Single by Wasa
- Released: July 1975
- Genre: dansband music
- Label: Polar
- Songwriters: Jan Askelind, Conny Modig

= Har du glömt? =

"Har du glömt?" is a song written by Jan Askelind and Conny Modig. It was originally recorded by Wasa on the 1975 album Wasa 1975, recorded on the Polar Music record label, and also released as a single in July that year.

In 1976, the song was recorded by Wizex on the album Har du glömt? as a vocal duet between Kikki Danielsson & Tommy Stjernfeldt, while Leif Bloms recorded it on their 1976 album Här igen . In 1976 it was also recorded by Vikingarna on the album Kramgoa låtar 3 and by Jigs.

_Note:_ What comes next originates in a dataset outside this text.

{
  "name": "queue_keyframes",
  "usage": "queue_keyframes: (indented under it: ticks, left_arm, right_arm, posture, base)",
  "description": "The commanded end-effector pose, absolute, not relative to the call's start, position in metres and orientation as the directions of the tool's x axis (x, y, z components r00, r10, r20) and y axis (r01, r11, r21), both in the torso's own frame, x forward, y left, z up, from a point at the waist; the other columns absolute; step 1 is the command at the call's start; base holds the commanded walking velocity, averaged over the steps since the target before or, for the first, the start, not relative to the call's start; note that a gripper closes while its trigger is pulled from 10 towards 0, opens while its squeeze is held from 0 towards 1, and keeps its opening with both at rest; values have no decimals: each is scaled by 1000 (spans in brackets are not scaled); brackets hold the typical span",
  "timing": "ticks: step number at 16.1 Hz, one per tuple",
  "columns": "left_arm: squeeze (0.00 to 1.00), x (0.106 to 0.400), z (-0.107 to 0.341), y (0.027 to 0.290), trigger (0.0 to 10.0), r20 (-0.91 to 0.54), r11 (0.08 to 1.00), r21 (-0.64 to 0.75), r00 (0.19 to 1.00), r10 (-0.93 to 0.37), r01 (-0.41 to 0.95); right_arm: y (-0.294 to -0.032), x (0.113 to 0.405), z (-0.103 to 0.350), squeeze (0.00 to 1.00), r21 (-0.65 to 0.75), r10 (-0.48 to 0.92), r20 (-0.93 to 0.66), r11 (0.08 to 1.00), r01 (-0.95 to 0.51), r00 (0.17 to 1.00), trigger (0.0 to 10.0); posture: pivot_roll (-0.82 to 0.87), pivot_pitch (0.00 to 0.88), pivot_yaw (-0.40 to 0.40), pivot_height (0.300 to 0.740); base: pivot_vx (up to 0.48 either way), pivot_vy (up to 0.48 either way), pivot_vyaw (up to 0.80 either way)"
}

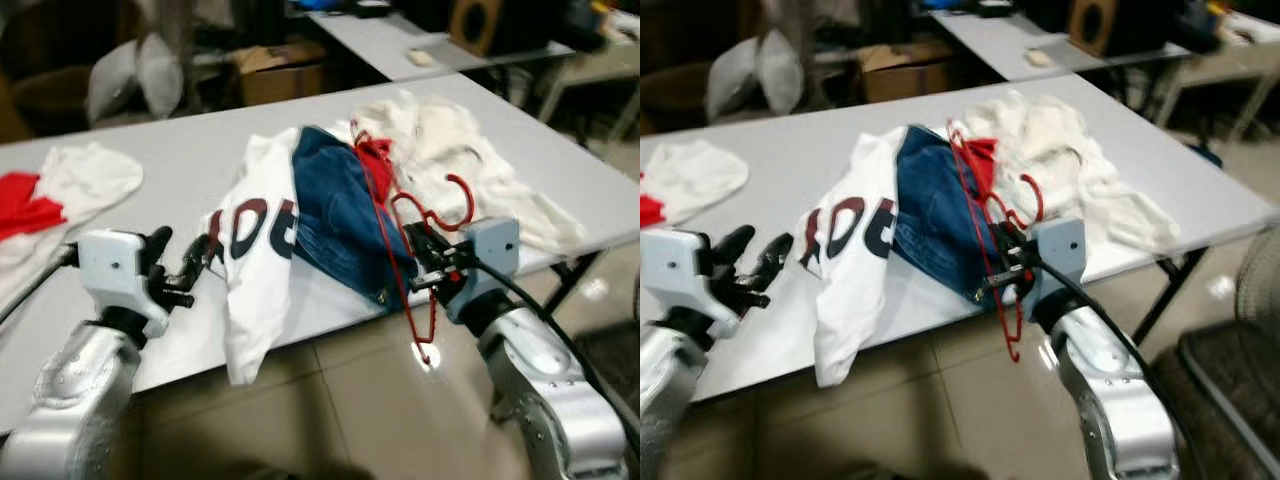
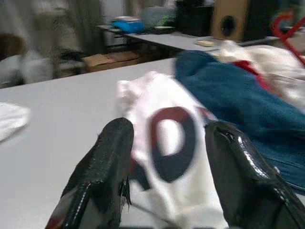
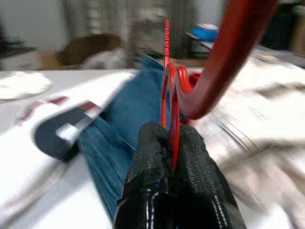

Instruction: Hang hanger

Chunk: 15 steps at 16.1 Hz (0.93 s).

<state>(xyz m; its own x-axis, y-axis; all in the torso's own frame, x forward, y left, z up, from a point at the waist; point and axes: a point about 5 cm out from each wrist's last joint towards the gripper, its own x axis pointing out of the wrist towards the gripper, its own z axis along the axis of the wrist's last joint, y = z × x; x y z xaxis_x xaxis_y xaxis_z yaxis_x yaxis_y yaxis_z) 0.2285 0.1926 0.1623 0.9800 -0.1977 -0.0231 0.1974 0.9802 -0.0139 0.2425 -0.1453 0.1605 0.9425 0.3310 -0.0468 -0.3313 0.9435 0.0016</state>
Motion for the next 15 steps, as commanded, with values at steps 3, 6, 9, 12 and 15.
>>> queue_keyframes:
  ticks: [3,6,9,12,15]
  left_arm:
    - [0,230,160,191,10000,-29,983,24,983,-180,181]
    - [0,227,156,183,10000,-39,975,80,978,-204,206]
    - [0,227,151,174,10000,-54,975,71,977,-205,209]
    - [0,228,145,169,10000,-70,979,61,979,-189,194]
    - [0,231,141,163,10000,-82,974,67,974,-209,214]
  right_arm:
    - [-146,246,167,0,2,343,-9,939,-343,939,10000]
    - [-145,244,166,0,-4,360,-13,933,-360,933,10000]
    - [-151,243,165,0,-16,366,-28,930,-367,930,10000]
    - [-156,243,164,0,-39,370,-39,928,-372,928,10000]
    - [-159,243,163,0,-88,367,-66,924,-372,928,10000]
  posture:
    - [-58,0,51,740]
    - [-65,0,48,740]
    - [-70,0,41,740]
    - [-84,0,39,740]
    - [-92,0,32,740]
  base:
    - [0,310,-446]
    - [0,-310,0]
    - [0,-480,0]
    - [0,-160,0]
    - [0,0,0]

Vikingarna recorded the song in 1978, with lyrics in English as Where Were You, on the album The Vikings Export, and Svenne & Lotta recorded it in the same language that year on the album Bring It Home.

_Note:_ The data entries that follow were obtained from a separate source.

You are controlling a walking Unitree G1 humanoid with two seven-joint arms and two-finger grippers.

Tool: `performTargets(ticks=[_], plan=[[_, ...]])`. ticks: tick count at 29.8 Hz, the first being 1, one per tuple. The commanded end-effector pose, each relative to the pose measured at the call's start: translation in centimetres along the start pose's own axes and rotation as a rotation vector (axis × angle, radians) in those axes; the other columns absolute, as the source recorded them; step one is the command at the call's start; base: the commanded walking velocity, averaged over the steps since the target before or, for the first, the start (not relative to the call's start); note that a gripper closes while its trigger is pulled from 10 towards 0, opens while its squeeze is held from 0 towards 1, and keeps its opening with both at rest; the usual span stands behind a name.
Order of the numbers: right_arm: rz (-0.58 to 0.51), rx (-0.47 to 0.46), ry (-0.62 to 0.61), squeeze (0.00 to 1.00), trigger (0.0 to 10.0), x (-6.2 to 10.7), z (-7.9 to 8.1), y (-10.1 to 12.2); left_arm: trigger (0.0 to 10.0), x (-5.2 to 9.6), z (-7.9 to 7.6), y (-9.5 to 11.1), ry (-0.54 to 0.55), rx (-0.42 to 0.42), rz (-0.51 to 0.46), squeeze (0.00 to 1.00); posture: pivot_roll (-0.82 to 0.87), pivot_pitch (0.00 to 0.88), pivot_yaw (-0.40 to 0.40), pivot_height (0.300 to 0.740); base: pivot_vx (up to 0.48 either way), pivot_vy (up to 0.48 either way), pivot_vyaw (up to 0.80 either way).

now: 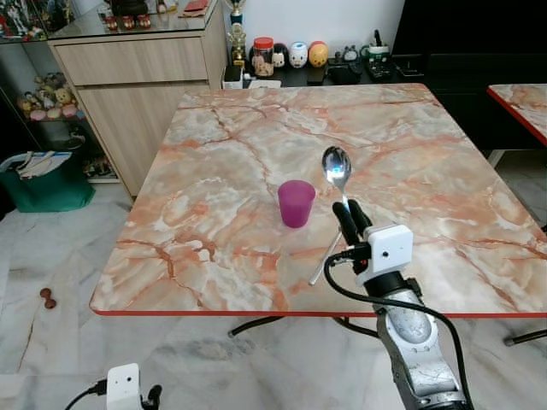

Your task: Setting the table

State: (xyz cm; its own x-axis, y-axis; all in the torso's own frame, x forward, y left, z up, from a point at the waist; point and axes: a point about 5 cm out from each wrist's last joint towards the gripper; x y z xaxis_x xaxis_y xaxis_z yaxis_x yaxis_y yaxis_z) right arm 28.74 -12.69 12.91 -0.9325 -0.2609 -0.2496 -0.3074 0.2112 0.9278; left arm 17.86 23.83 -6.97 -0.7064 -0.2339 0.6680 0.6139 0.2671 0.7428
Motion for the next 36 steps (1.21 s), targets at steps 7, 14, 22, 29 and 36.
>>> performTargets(ticks=[7, 14, 22, 29, 36], plan=[[0.009, -0.009, -0.045, 0.0, 10.0, -0.4, -0.6, 0.3, 10.0, 0.1, 0.3, 0.0, 0.021, -0.01, -0.017, 0.0, -0.1, 0.0, 0.043, 0.74, 0.0, -0.302, 0.0], [0.004, -0.028, -0.055, 0.0, 10.0, -0.6, -0.4, 0.6, 10.0, 0.1, 0.1, 0.0, 0.017, -0.015, -0.022, 0.0, -0.1, 0.0, 0.041, 0.74, 0.0, -0.31, 0.0], [0.005, -0.037, -0.056, 0.0, 10.0, -0.9, -0.3, 0.7, 10.0, 0.0, -0.1, 0.2, 0.015, -0.015, -0.032, 0.0, -0.1, 0.0, 0.04, 0.74, 0.0, -0.315, 0.0], [0.005, -0.038, -0.063, 0.0, 10.0, -1.1, -0.4, 0.8, 10.0, 0.0, -0.2, 0.4, 0.012, -0.016, -0.037, 0.0, -0.1, 0.0, 0.04, 0.74, 0.0, -0.315, 0.0], [-0.004, -0.04, -0.07, 0.0, 10.0, -1.9, -0.5, 1.1, 10.0, -0.1, -0.3, 0.6, 0.015, -0.01, -0.046, 0.0, -0.09, 0.0, 0.039, 0.74, 0.0, -0.319, 0.0]])
Point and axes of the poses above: a point about 5 cm out from each wrist's last joint towards the gripper, its own x axis pointing back from the gripper into the wrist, its own y axis along the axis of the wrist's last joint, z = x × y, and after that the axes turned 8 degrees about x, right-handed
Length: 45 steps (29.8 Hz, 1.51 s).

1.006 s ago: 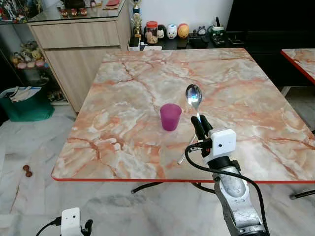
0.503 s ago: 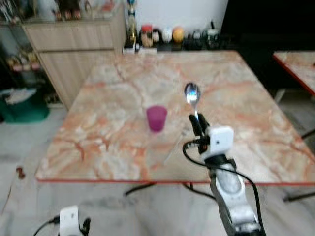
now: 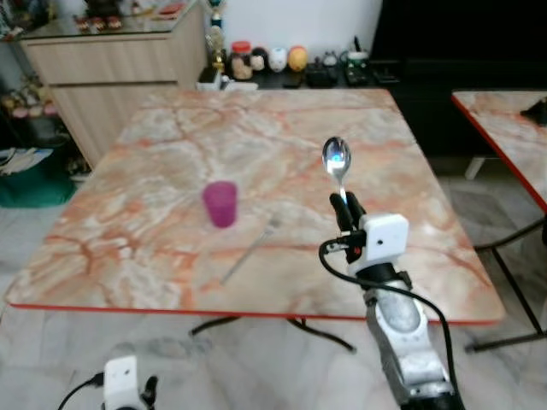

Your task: Setting the table

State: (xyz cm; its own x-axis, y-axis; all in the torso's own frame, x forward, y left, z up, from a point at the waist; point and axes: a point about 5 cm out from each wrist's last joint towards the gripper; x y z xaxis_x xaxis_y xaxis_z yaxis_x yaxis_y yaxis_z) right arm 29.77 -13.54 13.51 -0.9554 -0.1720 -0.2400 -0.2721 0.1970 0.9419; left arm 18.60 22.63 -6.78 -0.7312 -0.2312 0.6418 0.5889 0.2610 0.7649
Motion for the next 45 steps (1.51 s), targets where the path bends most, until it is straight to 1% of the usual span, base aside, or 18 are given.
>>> performTargets(ticks=[1, 9, 14, 29, 45], plan=[[-0.039, -0.019, 0.015, 0.0, 10.0, -1.0, 0.7, 1.1, 10.0, 0.0, 1.1, 0.4, 0.028, -0.012, -0.013, 0.0, -0.09, 0.0, 0.041, 0.74, 0.0, -0.319, 0.0], [-0.042, -0.013, -0.009, 0.0, 10.0, -1.3, 0.1, 1.1, 10.0, 0.0, 1.2, 0.5, 0.034, -0.011, -0.016, 0.0, -0.09, 0.0, 0.042, 0.74, 0.0, -0.317, 0.0], [-0.044, -0.004, -0.021, 0.0, 10.0, -1.5, -0.4, 1.2, 10.0, 0.0, 0.9, 0.2, 0.027, -0.011, -0.006, 0.0, -0.09, 0.0, 0.04, 0.74, 0.0, -0.319, 0.0], [-0.046, -0.004, -0.016, 0.0, 10.0, -1.8, -0.1, 1.3, 10.0, 0.0, 1.1, 0.1, 0.029, -0.013, 0.006, 0.0, -0.1, 0.0, 0.045, 0.74, 0.0, -0.317, 0.0], [-0.044, 0.007, -0.024, 0.0, 10.0, -1.8, -0.5, 1.2, 10.0, 0.0, 1.1, 0.0, 0.022, -0.021, 0.014, 0.0, -0.11, 0.0, 0.049, 0.74, 0.0, -0.328, 0.0]])
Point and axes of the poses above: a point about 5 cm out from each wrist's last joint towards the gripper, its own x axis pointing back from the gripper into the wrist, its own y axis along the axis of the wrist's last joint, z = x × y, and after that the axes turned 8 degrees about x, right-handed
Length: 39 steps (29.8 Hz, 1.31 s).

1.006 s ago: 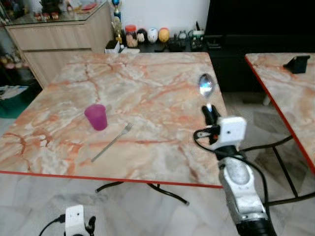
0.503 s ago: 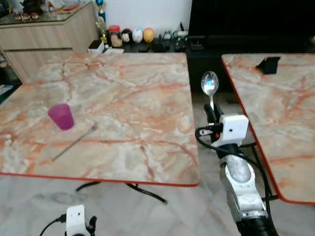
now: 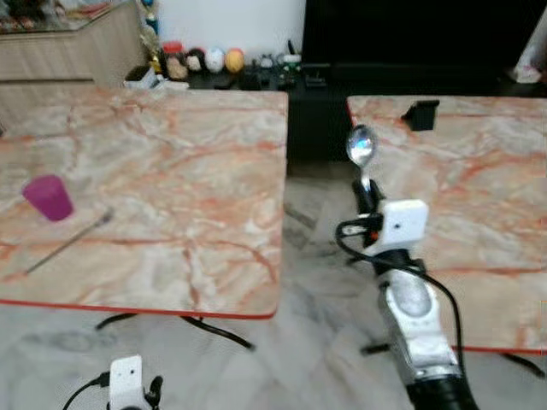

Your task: Setting the table

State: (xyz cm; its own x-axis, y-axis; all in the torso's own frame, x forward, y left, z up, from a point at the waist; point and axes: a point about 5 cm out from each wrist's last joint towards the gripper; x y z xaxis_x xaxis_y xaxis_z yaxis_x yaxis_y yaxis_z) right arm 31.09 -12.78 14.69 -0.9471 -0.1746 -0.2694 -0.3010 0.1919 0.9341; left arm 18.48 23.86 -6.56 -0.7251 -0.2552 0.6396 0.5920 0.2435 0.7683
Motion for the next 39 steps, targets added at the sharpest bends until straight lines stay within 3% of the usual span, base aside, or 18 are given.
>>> performTargets(ticks=[1, 34, 39], plan=[[-0.014, 0.012, -0.02, 0.0, 10.0, -0.21, -0.8, 0.33, 10.0, 0.11, -0.07, -0.43, -0.003, -0.004, 0.02, 0.0, -0.11, 0.0, 0.049, 0.74, 0.0, -0.337, 0.0], [-0.001, 0.003, -0.047, 0.0, 10.0, -0.39, -1.45, 0.29, 10.0, 0.18, -0.02, -0.79, -0.006, -0.002, 0.043, 0.0, -0.11, 0.0, 0.048, 0.74, 0.0, -0.343, 0.0], [0.009, 0.002, -0.049, 0.0, 10.0, -0.44, -1.45, 0.17, 10.0, 0.19, 0.02, -0.84, -0.005, -0.001, 0.046, 0.0, -0.11, 0.0, 0.047, 0.74, 0.0, -0.345, -0.77]])
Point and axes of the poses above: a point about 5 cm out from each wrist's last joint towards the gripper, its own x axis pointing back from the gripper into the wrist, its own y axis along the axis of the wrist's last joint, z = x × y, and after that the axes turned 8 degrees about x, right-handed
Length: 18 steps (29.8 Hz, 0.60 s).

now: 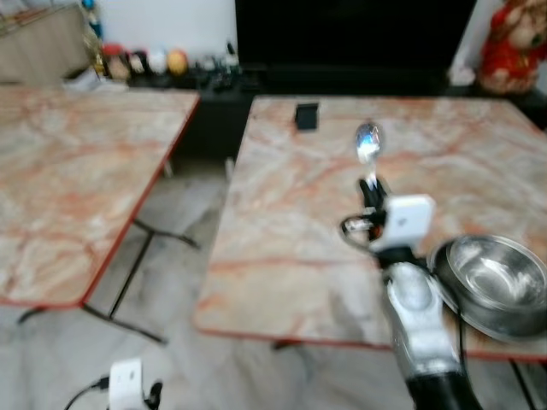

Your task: Setting the table

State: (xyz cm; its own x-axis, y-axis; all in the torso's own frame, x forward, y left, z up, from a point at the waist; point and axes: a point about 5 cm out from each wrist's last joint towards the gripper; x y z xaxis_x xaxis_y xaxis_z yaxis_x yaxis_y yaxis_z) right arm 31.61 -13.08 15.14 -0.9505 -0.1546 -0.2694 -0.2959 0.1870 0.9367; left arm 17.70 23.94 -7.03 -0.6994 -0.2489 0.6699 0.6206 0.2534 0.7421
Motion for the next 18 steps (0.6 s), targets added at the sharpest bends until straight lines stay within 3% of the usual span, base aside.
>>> performTargets(ticks=[1, 18], plan=[[-0.003, 0.007, -0.028, 0.0, 10.0, 0.12, -0.96, 0.02, 10.0, -0.05, -0.33, -0.03, -0.008, 0.0, 0.007, 0.0, -0.11, 0.0, 0.047, 0.74, 0.0, -0.341, 0.0], [0.001, 0.025, -0.035, 0.0, 10.0, 0.06, -1.45, 0.18, 10.0, -0.07, -0.41, -0.08, -0.011, -0.001, 0.014, 0.0, -0.12, 0.0, 0.05, 0.74, 0.0, -0.343, 0.0]])
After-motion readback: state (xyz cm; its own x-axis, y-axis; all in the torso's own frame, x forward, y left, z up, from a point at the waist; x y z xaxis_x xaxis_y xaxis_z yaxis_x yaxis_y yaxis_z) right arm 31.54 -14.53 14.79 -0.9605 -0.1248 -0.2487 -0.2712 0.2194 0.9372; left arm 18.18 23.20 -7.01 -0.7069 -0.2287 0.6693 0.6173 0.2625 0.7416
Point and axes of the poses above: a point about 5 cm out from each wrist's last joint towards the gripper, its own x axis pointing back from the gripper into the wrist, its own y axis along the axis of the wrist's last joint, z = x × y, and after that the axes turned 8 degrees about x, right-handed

The song was also recorded in Swedish by Kikki Danielsson and Kjell Roos as a duet for the 1998 Kikki Danielssons orkester album Dagar som kommer och går. In 2013, Larz Kristerz recorded the song in Swedish on the album Det måste gå att dansa till. The Danish singer Gitte Hænning (Haenning, Henning) who is based in Germany made the German version in 1976 Happy end. The title is in English but the rest in German, But she also made an English version At the end 1976 and a third in Frensch to the Canadian market Aime-Moi 1976. The Danish version Har du glemt? was sung by the duo Jens & Peter in 1976.

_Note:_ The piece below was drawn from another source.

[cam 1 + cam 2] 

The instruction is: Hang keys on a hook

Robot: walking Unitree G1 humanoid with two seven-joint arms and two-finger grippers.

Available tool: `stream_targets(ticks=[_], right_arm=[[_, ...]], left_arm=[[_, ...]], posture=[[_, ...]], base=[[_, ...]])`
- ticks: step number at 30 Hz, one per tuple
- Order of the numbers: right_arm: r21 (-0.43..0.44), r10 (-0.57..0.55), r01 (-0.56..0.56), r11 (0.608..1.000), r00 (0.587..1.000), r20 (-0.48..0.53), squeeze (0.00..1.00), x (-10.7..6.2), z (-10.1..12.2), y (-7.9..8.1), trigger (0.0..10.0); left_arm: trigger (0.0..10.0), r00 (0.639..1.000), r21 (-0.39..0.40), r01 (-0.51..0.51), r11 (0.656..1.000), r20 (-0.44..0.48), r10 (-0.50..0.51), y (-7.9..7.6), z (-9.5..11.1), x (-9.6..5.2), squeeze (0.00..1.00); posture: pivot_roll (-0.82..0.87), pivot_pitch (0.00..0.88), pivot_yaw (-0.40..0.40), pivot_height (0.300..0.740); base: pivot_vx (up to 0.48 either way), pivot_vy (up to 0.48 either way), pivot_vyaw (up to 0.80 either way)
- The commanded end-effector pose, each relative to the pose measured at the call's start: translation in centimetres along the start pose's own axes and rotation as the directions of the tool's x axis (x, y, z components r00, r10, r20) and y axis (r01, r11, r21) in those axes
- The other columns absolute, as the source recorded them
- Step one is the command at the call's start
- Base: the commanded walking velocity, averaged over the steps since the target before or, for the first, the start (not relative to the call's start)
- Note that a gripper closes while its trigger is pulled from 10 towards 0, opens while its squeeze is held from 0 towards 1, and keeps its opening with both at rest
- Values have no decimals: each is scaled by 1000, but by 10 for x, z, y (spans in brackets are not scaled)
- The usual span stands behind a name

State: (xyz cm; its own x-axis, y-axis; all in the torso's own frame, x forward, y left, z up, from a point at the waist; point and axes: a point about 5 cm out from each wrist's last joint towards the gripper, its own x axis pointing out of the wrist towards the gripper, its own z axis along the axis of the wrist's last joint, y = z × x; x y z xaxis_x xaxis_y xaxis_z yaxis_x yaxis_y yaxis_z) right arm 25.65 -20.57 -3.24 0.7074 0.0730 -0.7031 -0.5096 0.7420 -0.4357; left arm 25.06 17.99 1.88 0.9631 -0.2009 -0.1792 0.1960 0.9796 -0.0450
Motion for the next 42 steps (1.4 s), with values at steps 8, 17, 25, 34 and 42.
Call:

The song is a well-known dansband song, usually performed as a duet between a male and a female singer where the male sings the verses, the female the refrains. In the verses, the male complains over the female sometimes ignoring him, and the female asks if the male has forgotten how he used to charm her, and would even be prepared to fight for her when they were younger.